Quien ha estudiado artes y trabajo social confiesa que “he podido llegar a escribir poesía después de charlar horas con mis amigas y comprender lo que siento, lo que quiero decir. Y tener una voz propia empieza un poco por mis amigas, que han sido una parte fundamental para poder expresarme”.

TÍTULO: Infancia es una fruta.
AUTORA: Edurne Batanero.
GÉNERO: Poesía.
EDITORIAL: Vaso Roto, España, 2024; 75 pp.
Narra que armó Infancia es una fruta, que se presentó en la FIL Monterrey, cuando tuvo suficiente material poético. “Decidí leerme a mí misma y analizar de qué estaba hablando. Ahí comprendí la importancia de las etapas vitales en mi escritura, cómo repetía temas como la vejez y la infancia o la maternidad y el deseo. Y adquirí consciencia sobre mi propia escritura y empecé a crear el libro. Fue un proceso de autoconocimiento”.

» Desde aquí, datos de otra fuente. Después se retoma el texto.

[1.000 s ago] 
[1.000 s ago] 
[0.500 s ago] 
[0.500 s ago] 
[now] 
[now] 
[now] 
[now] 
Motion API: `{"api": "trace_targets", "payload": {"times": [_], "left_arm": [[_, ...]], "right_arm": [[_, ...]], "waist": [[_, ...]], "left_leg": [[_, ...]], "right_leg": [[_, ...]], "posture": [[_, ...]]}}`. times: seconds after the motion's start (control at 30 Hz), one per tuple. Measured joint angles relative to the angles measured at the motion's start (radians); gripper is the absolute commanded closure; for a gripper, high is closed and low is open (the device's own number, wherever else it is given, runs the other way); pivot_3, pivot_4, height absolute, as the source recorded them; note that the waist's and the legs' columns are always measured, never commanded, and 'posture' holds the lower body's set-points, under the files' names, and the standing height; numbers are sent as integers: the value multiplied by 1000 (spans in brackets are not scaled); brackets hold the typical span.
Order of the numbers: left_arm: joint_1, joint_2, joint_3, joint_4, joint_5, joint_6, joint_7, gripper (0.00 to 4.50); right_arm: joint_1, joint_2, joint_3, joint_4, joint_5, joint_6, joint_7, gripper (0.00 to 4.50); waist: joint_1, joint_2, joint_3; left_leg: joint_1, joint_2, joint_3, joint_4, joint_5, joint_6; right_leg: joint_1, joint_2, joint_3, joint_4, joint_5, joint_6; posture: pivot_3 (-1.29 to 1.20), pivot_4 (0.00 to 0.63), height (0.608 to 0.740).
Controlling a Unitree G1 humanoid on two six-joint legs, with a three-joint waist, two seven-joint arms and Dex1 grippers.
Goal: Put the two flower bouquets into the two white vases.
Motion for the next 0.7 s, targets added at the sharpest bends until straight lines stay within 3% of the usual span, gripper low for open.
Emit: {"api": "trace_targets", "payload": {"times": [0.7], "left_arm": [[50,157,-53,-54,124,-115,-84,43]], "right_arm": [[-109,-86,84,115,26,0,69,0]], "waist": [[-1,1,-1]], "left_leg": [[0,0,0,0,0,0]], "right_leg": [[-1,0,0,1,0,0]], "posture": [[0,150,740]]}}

ACTIVISMO, IGUAL A LA LITERATURA
Quien considera al activismo, igual que la literatura, como una parte inseparable de sí misma agrega que el lenguaje tiene una importancia vital. “El de este poemario es un lenguaje cotidiano. Hay que saber elegir las palabras, porque no hablamos igual en el trabajo que en casa. Cambiar ese poder del lenguaje para mí es algo muy valioso”.
Sobre sus planes tras obtener el galardón indica que, “de momento, quiero seguir escribiendo y que lo que escriba me siga representando. Eso es lo más importante. Una voz en la que resuene lo que leo, lo que vivo, mi entorno. Eso sería el no venderse. No empezar a escribir lo que otros quieren leer si no me está representando”.